Required work. Would you return the complete listing below word for word?

Information provided.
=== Begin Enclosure ===
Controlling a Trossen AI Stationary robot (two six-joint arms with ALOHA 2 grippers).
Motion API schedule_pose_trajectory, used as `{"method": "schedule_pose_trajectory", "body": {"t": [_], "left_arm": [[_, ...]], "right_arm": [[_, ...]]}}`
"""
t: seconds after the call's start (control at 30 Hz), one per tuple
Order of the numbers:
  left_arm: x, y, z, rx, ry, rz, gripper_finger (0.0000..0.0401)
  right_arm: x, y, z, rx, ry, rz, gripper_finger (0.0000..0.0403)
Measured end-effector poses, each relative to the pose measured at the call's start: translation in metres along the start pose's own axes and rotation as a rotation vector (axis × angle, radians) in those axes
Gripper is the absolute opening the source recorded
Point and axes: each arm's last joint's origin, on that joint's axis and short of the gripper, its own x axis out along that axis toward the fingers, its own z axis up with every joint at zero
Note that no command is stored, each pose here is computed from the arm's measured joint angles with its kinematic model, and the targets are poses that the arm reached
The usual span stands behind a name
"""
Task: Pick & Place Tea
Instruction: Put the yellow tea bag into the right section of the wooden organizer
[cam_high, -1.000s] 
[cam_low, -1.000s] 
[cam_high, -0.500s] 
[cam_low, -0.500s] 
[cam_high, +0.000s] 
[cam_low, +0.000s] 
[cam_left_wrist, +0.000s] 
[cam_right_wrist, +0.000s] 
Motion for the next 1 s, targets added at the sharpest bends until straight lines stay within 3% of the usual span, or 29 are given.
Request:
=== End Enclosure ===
Answer to this exercise.
Controlling a Trossen AI Stationary robot (two six-joint arms with ALOHA 2 grippers).
Motion API schedule_pose_trajectory, used as `{"method": "schedule_pose_trajectory", "body": {"t": [_], "left_arm": [[_, ...]], "right_arm": [[_, ...]]}}`
"""
t: seconds after the call's start (control at 30 Hz), one per tuple
Order of the numbers:
  left_arm: x, y, z, rx, ry, rz, gripper_finger (0.0000..0.0401)
  right_arm: x, y, z, rx, ry, rz, gripper_finger (0.0000..0.0403)
Measured end-effector poses, each relative to the pose measured at the call's start: translation in metres along the start pose's own axes and rotation as a rotation vector (axis × angle, radians) in those axes
Gripper is the absolute opening the source recorded
Point and axes: each arm's last joint's origin, on that joint's axis and short of the gripper, its own x axis out along that axis toward the fingers, its own z axis up with every joint at zero
Note that no command is stored, each pose here is computed from the arm's measured joint angles with its kinematic model, and the targets are poses that the arm reached
The usual span stands behind a name
"""
Task: Pick & Place Tea
Instruction: Put the yellow tea bag into the right section of the wooden organizer
[cam_high, -1.000s] 
[cam_low, -1.000s] 
[cam_high, -0.500s] 
[cam_low, -0.500s] 
[cam_high, +0.000s] 
[cam_low, +0.000s] 
[cam_left_wrist, +0.000s] 
[cam_right_wrist, +0.000s] 
Motion for the next 1 s, targets added at the sharpest bends until straight lines stay within 3% of the usual span, or 29 are given.
Request:

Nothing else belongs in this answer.